## EXERCISE OBJECTIVE
Copy the listing exactly. Omit nothing.

►

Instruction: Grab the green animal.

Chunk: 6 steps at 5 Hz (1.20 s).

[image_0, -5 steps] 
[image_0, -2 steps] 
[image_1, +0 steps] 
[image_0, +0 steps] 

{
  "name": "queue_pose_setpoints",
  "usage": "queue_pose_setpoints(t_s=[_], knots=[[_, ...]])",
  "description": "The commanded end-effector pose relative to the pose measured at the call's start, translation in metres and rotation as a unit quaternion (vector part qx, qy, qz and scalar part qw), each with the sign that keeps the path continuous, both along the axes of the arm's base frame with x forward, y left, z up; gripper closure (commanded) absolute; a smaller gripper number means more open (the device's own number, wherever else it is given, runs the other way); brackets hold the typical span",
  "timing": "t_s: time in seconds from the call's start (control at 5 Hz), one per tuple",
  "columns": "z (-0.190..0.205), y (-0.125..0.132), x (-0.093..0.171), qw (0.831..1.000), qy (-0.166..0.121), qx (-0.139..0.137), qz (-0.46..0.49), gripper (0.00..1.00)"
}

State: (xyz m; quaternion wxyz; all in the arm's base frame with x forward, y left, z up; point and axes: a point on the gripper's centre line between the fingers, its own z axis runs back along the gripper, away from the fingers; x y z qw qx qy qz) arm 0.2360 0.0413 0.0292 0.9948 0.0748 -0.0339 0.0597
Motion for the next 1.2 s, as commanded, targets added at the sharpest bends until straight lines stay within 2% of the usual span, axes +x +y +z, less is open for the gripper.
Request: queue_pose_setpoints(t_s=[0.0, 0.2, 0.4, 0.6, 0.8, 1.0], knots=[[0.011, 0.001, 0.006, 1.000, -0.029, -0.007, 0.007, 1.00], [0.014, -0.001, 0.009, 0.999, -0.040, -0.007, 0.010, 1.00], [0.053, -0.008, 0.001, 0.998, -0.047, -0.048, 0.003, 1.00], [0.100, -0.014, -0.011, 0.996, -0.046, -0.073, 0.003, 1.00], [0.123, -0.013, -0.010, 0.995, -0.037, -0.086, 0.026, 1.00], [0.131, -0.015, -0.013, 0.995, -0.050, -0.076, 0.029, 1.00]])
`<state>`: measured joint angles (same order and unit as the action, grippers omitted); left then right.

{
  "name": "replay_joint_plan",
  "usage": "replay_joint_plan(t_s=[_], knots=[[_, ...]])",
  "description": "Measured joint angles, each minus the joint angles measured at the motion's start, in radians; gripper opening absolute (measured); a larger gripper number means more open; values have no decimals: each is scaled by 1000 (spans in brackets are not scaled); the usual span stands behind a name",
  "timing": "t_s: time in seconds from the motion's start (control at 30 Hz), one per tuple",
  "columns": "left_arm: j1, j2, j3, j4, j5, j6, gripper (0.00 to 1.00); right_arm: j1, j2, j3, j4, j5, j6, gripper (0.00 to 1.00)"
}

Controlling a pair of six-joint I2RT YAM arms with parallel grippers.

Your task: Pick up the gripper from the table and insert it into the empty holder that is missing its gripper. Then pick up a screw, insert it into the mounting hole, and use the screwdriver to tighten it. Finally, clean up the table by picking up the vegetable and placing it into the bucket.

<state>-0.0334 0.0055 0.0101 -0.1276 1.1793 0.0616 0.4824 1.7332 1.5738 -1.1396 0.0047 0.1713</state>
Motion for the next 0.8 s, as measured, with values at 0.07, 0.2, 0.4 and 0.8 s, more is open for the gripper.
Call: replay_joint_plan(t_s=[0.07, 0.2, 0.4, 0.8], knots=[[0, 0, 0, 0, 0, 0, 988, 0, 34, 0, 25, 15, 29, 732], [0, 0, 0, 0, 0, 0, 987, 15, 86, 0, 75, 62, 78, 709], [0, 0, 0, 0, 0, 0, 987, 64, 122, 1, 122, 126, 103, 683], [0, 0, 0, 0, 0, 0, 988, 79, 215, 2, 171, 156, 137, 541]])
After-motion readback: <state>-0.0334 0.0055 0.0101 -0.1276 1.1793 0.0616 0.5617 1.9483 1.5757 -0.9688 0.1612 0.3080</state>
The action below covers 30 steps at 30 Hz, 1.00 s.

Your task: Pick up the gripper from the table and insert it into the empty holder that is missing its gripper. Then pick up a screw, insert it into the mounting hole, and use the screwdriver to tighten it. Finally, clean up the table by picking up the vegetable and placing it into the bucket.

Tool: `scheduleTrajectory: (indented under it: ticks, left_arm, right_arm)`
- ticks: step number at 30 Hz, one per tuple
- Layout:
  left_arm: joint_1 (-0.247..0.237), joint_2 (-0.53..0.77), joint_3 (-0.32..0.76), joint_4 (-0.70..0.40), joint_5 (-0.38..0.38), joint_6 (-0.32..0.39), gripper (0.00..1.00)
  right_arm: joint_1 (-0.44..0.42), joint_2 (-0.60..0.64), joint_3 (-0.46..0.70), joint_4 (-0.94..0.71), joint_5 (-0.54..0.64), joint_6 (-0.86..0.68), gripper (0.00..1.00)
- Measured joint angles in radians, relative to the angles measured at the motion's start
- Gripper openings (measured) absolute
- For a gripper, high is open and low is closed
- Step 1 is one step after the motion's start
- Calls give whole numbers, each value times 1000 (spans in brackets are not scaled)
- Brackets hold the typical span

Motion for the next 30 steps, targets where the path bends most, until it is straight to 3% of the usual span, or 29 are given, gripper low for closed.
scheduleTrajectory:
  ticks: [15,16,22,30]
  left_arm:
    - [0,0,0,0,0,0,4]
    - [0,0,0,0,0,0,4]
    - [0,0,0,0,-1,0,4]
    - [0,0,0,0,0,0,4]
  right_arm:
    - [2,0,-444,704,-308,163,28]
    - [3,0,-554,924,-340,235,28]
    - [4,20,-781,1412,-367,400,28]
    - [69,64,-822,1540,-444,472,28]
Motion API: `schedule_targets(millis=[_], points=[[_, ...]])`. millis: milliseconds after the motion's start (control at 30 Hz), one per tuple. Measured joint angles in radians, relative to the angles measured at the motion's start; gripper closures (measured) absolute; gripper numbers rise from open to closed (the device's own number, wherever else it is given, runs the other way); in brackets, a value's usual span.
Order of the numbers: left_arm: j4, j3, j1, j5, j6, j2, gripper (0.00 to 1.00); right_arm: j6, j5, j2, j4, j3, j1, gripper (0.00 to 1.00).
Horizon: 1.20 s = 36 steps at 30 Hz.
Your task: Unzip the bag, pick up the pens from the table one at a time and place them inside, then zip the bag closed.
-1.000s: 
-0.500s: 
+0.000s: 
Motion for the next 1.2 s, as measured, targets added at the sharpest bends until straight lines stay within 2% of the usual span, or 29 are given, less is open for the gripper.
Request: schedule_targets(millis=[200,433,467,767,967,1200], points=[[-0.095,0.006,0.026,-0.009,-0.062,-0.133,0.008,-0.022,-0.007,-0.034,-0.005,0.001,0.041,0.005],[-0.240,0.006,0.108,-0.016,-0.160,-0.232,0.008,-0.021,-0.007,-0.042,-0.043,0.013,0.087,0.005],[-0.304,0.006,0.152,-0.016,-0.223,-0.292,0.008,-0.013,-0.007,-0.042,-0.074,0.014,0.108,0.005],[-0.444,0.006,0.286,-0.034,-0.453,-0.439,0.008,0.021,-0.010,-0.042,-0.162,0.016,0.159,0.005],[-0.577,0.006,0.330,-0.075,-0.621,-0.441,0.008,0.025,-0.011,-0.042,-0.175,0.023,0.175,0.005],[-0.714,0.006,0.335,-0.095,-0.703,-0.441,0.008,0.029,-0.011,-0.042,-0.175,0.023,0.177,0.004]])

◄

## OUTPUT BELOW
Instruction: Grab the green animal.

Chunk: 6 steps at 5 Hz (1.20 s).

[image_0, -5 steps] 
[image_0, -2 steps] 
[image_1, +0 steps] 
[image_0, +0 steps] 

{
  "name": "queue_pose_setpoints",
  "usage": "queue_pose_setpoints(t_s=[_], knots=[[_, ...]])",
  "description": "The commanded end-effector pose relative to the pose measured at the call's start, translation in metres and rotation as a unit quaternion (vector part qx, qy, qz and scalar part qw), each with the sign that keeps the path continuous, both along the axes of the arm's base frame with x forward, y left, z up; gripper closure (commanded) absolute; a smaller gripper number means more open (the device's own number, wherever else it is given, runs the other way); brackets hold the typical span",
  "timing": "t_s: time in seconds from the call's start (control at 5 Hz), one per tuple",
  "columns": "z (-0.190..0.205), y (-0.125..0.132), x (-0.093..0.171), qw (0.831..1.000), qy (-0.166..0.121), qx (-0.139..0.137), qz (-0.46..0.49), gripper (0.00..1.00)"
}

State: (xyz m; quaternion wxyz; all in the arm's base frame with x forward, y left, z up; point and axes: a point on the gripper's centre line between the fingers, its own z axis runs back along the gripper, away from the fingers; x y z qw qx qy qz) arm 0.2360 0.0413 0.0292 0.9948 0.0748 -0.0339 0.0597
Motion for the next 1.2 s, as commanded, targets added at the sharpest bends until straight lines stay within 2% of the usual span, axes +x +y +z, less is open for the gripper.
Request: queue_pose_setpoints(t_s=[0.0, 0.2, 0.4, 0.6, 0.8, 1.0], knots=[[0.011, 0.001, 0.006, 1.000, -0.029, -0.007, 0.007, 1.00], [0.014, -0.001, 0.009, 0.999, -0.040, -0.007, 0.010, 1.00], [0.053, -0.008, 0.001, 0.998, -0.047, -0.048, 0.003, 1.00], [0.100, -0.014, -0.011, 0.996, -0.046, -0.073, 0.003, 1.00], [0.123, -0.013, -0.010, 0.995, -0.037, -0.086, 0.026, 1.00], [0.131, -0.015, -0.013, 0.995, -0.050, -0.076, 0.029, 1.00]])
`<state>`: measured joint angles (same order and unit as the action, grippers omitted); left then right.

{
  "name": "replay_joint_plan",
  "usage": "replay_joint_plan(t_s=[_], knots=[[_, ...]])",
  "description": "Measured joint angles, each minus the joint angles measured at the motion's start, in radians; gripper opening absolute (measured); a larger gripper number means more open; values have no decimals: each is scaled by 1000 (spans in brackets are not scaled); the usual span stands behind a name",
  "timing": "t_s: time in seconds from the motion's start (control at 30 Hz), one per tuple",
  "columns": "left_arm: j1, j2, j3, j4, j5, j6, gripper (0.00 to 1.00); right_arm: j1, j2, j3, j4, j5, j6, gripper (0.00 to 1.00)"
}

Controlling a pair of six-joint I2RT YAM arms with parallel grippers.

Your task: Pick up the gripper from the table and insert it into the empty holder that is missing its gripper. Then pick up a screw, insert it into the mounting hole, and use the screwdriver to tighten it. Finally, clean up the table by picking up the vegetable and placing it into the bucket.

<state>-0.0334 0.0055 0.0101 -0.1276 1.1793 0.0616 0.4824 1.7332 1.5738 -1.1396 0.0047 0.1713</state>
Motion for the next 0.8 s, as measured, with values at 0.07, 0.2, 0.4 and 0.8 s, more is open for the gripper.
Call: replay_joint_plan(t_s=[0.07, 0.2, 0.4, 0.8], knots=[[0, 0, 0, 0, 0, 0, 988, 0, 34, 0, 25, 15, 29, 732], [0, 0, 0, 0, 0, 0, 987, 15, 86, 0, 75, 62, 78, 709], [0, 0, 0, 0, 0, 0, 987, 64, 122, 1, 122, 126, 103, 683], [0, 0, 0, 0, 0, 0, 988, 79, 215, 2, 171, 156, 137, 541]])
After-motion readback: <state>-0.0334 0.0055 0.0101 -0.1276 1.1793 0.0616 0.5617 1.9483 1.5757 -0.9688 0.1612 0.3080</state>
The action below covers 30 steps at 30 Hz, 1.00 s.

Your task: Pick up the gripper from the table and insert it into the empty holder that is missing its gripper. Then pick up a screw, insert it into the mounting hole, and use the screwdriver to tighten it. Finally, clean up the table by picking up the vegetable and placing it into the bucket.

Tool: `scheduleTrajectory: (indented under it: ticks, left_arm, right_arm)`
- ticks: step number at 30 Hz, one per tuple
- Layout:
  left_arm: joint_1 (-0.247..0.237), joint_2 (-0.53..0.77), joint_3 (-0.32..0.76), joint_4 (-0.70..0.40), joint_5 (-0.38..0.38), joint_6 (-0.32..0.39), gripper (0.00..1.00)
  right_arm: joint_1 (-0.44..0.42), joint_2 (-0.60..0.64), joint_3 (-0.46..0.70), joint_4 (-0.94..0.71), joint_5 (-0.54..0.64), joint_6 (-0.86..0.68), gripper (0.00..1.00)
- Measured joint angles in radians, relative to the angles measured at the motion's start
- Gripper openings (measured) absolute
- For a gripper, high is open and low is closed
- Step 1 is one step after the motion's start
- Calls give whole numbers, each value times 1000 (spans in brackets are not scaled)
- Brackets hold the typical span

Motion for the next 30 steps, targets where the path bends most, until it is straight to 3% of the usual span, or 29 are given, gripper low for closed.
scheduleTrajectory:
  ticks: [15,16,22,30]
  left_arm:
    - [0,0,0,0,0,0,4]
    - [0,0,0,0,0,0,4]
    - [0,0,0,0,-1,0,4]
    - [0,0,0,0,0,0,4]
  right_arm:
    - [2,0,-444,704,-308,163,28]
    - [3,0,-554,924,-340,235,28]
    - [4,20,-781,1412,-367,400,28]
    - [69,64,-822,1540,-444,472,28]
Motion API: `schedule_targets(millis=[_], points=[[_, ...]])`. millis: milliseconds after the motion's start (control at 30 Hz), one per tuple. Measured joint angles in radians, relative to the angles measured at the motion's start; gripper closures (measured) absolute; gripper numbers rise from open to closed (the device's own number, wherever else it is given, runs the other way); in brackets, a value's usual span.
Order of the numbers: left_arm: j4, j3, j1, j5, j6, j2, gripper (0.00 to 1.00); right_arm: j6, j5, j2, j4, j3, j1, gripper (0.00 to 1.00).
Horizon: 1.20 s = 36 steps at 30 Hz.
Your task: Unzip the bag, pick up the pens from the table one at a time and place them inside, then zip the bag closed.
-1.000s: 
-0.500s: 
+0.000s: 
Motion for the next 1.2 s, as measured, targets added at the sharpest bends until straight lines stay within 2% of the usual span, or 29 are given, less is open for the gripper.
Request: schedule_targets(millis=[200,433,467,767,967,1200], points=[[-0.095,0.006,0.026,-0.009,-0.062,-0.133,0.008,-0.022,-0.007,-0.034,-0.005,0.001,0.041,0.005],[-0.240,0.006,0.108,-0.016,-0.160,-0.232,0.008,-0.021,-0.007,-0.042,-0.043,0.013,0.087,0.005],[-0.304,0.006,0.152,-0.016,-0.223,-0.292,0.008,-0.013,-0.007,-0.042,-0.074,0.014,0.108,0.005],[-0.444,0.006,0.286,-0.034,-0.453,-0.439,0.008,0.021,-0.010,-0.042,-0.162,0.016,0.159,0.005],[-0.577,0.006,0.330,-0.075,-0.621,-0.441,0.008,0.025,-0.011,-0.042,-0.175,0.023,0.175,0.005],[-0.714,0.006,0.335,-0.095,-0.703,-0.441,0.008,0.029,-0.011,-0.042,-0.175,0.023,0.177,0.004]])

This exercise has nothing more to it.